The initial visit is always the longest. Most of these patients are referred from other doctors in the area, so an extensive history and exam is performed in addition to any special testing that needs to be done for a specialty fit (i.e. corneal topography). Also, most of these patients have never worn a scleral lens, so I put in the diagnostic lenses to obtain fit for the first lens we order for them. I generally instill a drop of anesthetic in each eye before to make insertion easier.

The best tip I can give for someone starting out is to get comfortable with one lens and do as many fits as you can with it. Like anything else, the more you do it, the more comfortable you will be at each future fit (and the faster they will go).

What Does a Doctor Need to Know to Fit Scleral Lenses?
I was first introduced to scleral lenses in optometry school. We had a few courses on the subject, and then in clinic, we participated in specialty-lens fittings. I gained more knowledge of scleral lenses during my clinical externships where I saw many more patients, shadowing doctors who did scleral fits all the time. Whenever I do a weekend of continuing education, or go to a meeting like Vision Expo or Optometry’s Meeting, I seek out a few classes on scleral lenses or corneal disease that benefits from specialty lenses.

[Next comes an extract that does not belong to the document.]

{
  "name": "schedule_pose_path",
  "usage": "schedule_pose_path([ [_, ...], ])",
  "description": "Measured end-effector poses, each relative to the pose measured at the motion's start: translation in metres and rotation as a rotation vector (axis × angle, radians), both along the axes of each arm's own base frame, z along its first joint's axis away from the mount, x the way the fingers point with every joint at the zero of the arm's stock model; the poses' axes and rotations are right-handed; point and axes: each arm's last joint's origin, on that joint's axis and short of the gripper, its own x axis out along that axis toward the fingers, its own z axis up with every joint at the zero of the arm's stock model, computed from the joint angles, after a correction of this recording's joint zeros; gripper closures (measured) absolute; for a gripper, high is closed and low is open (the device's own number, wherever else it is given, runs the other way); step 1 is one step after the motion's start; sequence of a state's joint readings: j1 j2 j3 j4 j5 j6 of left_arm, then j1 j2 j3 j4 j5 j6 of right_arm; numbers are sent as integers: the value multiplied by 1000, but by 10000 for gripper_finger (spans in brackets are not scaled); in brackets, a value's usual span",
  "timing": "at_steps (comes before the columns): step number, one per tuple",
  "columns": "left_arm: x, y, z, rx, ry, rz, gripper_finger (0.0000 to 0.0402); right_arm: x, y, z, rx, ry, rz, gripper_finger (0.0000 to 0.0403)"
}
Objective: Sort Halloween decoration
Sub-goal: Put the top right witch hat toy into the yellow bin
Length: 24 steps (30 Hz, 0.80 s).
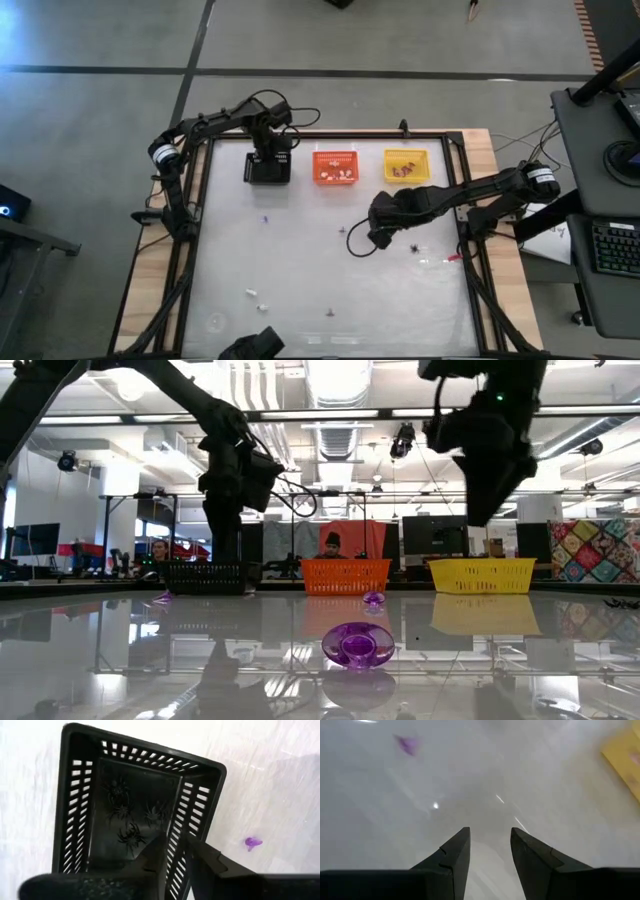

What Does Support Staff Need to Know?
Several of my staff know how to perform a topography and autorefract. They are also trained in teaching patients proper insertion and removal of lenses, as well as cleaning/caring for the lenses. Most of them have para-optometric certification (CPO), and have taken classes on scleral lenses themselves.

What Do Patients Need to Know?
I educate patients similarly to how I educate any contact lens patient: “Don’t sleep in your lenses, clean them every night, use fresh solution when storing them.” I also educate patients that these lenses can last as long as you can take care of them. If they are cleaned and conditioned properly, you can get years of comfortable/clear vision out of them. All first-time wearers are given a starting kit when they get their initial pair of lenses. This includes a case, cleaner, DMVs (the little plungers for insertion and removal) and a bottle of preservative-free saline for inserting the lenses.

Your Scleral Lens Vendor Can Be Great Help
I would tell other doctors to get support from the lab manufacturer of the lenses if you are just getting started fitting scleral lenses. They have a wealth of information, and know the lens designs inside and out. Often, they can help troubleshoot tough fits. I have even sent them photos and videos of lenses on patients’ eyes to get their opinion on adjusting a fit. I’ve worked with the folks at Visionary Optics and Alden/ZenLens,* and they’ve been nothing but supportive, and have made those initial difficult fits much easier.

 

*I have no financial stakes, or other involvement, with either Visionary Optics or Alden/ZenLens; I just really like their lens designs and customer support, and would recommend them to anyone starting out with scleral lenses.